If you’ll just open your little brain and listen to me, you’ll see what an incredible blunder you have made and then repent

Some of my preaching brethren seem, dare I say it, “eager” to pick a fight. Virtually every sermon that emanates from their pulpit is an attempt to expose falsehood, refute error, or uncover a deceptive wolf among the sheep.

Folks in the assembly are taught implicitly, “If you’ll just open your little brain and listen to me, you’ll see what an incredible blunder you have made and then repent.” The preachers may not intend to sound harsh and intellectually superior, but they do. It’s as if they’re saying, “I’m right, your wrong, and I’m tickled.”

It has always been confusing to me how teaching false doctrine is wrong, and it is ( Matthew 7:15; 2 Peter 2:2), but practicing false doctrine is not only permitted, but endorsed!

Brethren, we can’t tell saints in the pew that we ought to be loving and kind ( Ephesians 4:31), but then sound anything but loving and kind in our delivery.

Paul said, “But, speaking the truth in love, may grow up in all things into Him who is the head–Christ” ( Ephesians 4:15). The phrase, “in love,” addresses how preachers are to communicate; it has to do with the manner in which they attitudinally deliver the Word. They can’t argue, force, coerce, or browbeat people to cherish, love and obey the Lord.

On another occasion Paul wrote:

“And a servant of the Lord must not quarrel but be gentle to all, able to teach, patient, in humility correcting those who are in opposition if God perhaps will grant them repentance, so that they may know the truth, and that they come to their senses and escape the snare of the devil…” (2 Timothy 2:24-26a).

Watch it–“must not quarrel…” The Greek word here means to fight. It was used of armed combatants, or those who engaged in hand-to-hand struggle. Gospel preachers aren’t to be argumentative and hostile, but gentle, patient, and humble because they deeply love people and their souls.
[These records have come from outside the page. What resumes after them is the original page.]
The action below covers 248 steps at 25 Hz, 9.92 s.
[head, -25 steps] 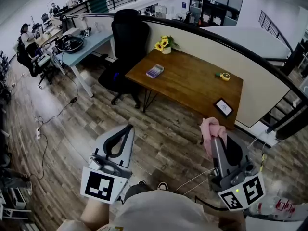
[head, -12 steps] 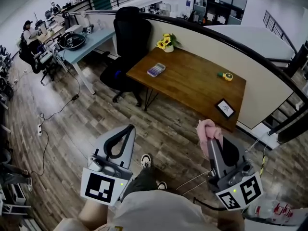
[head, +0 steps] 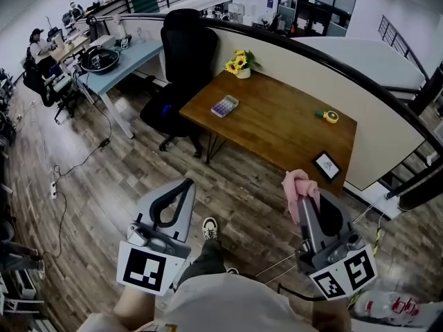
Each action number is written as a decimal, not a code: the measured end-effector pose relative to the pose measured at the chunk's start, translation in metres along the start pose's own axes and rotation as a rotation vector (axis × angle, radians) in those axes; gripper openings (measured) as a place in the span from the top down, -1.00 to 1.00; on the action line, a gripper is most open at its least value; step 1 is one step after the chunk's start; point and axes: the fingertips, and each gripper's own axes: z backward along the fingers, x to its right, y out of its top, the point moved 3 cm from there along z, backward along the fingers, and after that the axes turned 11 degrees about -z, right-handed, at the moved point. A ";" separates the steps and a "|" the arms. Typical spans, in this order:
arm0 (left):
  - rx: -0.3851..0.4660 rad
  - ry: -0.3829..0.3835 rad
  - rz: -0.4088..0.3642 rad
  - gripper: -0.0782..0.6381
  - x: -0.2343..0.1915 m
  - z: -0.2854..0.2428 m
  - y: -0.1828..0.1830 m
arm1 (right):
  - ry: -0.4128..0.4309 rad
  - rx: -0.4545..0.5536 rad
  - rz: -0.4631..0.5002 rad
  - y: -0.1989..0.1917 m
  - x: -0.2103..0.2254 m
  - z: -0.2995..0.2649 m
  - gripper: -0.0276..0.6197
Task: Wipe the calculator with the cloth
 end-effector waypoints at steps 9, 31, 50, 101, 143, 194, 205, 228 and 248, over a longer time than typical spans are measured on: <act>-0.009 -0.025 0.021 0.77 -0.075 -0.082 -0.030 | -0.026 -0.063 -0.005 -0.011 0.033 -0.106 0.79; -0.001 -0.135 0.017 0.77 -0.228 -0.252 -0.117 | -0.060 -0.172 -0.057 -0.057 0.092 -0.341 0.79; -0.082 -0.105 -0.077 0.77 -0.256 -0.441 -0.140 | 0.052 -0.232 -0.060 -0.058 0.247 -0.478 0.79; -0.558 -0.335 0.236 0.77 -0.220 -0.593 -0.454 | -0.086 -0.691 -0.206 -0.334 0.394 -0.671 0.79; -0.645 -0.419 0.450 0.77 -0.142 -0.605 -0.562 | -0.010 -1.026 0.154 -0.450 0.414 -0.574 0.79; -0.576 -0.469 0.648 0.78 -0.151 -0.582 -0.557 | -0.131 -0.838 -0.263 -0.422 0.375 -0.618 0.79; -0.546 -0.475 0.578 0.78 -0.139 -0.589 -0.558 | -0.164 -0.918 -0.319 -0.472 0.350 -0.623 0.80; -0.536 -0.516 0.626 0.78 -0.131 -0.567 -0.545 | -0.052 -0.938 -0.289 -0.424 0.359 -0.585 0.80; -0.555 -0.369 0.598 0.78 -0.124 -0.556 -0.557 | 0.161 -1.071 0.016 -0.478 0.334 -0.638 0.79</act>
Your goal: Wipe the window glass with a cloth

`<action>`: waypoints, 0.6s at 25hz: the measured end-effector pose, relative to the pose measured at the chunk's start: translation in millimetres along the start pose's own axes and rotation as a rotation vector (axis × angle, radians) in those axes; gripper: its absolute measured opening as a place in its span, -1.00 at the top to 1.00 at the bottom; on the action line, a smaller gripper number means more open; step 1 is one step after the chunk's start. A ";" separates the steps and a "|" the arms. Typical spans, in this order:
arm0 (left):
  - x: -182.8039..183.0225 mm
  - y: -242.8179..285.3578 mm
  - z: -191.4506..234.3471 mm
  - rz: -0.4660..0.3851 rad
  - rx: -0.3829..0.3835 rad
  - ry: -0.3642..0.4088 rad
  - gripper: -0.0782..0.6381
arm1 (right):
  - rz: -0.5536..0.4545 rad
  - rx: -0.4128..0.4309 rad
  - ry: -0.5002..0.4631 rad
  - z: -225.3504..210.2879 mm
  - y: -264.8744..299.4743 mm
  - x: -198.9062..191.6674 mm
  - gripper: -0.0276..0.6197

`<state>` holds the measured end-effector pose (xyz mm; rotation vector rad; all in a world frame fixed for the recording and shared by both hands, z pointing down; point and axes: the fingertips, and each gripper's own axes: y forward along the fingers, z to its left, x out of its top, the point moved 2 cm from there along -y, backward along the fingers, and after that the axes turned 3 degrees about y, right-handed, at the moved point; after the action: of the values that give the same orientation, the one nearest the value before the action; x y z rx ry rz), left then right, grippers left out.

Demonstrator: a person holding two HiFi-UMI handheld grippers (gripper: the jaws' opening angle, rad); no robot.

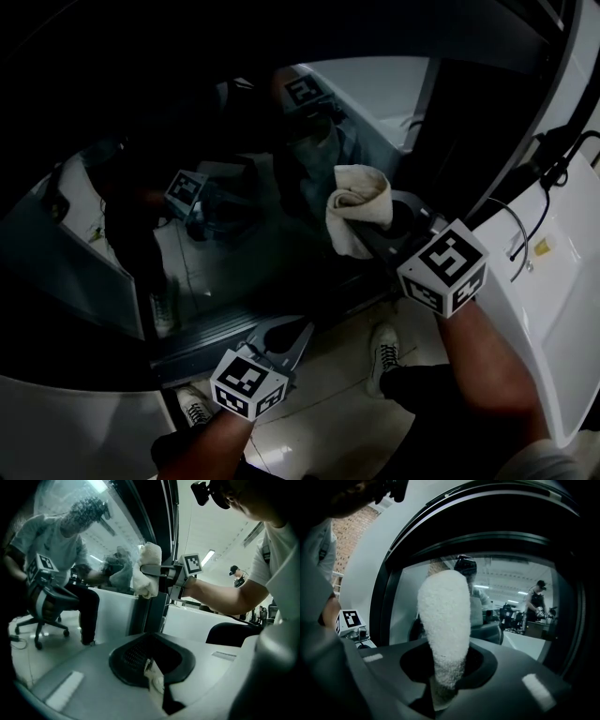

Sometimes preachers will say, “We’re going to tell you this because we love you, even though it will hurt.” It is true that truth sometimes hurts.

When a Christian is told that he is endorsing fallacious views, it hurts him. When he is told that he is living in a sinful relationship, that hurts him. When he is told that his life is not in harmony with the revealed will of God because he is not serving and using his God-given talents, it hurts him.

But what is said from the pulpit ought to prick his conscience because of the content of the message and not because of the contentious, cantankerous spirit of the messenger.

Are preachers to be bold?Yes (2 Corinthians 3:12; 10:1). Are preachers to compromise the truth in order to placate certain hearers? Absolutely not (Galatians 4:16).

Are preachers to preach doctrine? A thousand times, yes (Romans 16:17; 1 Timothy 1:3)! Are preachers to defend the gospel? They better (Romans 1:16). Should preachers ever expose false doctrine and warn fellow saints about smooth-talking, articulate false prophets in and out of the church who draw souls into perdition? Yes!

In fact, they have an obligation to inform and warn (Ezekiel 33:1-7; 1 Timothy 1:20; 2 Timothy 2:17). But when people come to the assembly and constantly feel as though they have been emotionally skinned-alive, horse- whipped, or “knocked to the mat,” it probably says more about the how of the messenger than the what of the message.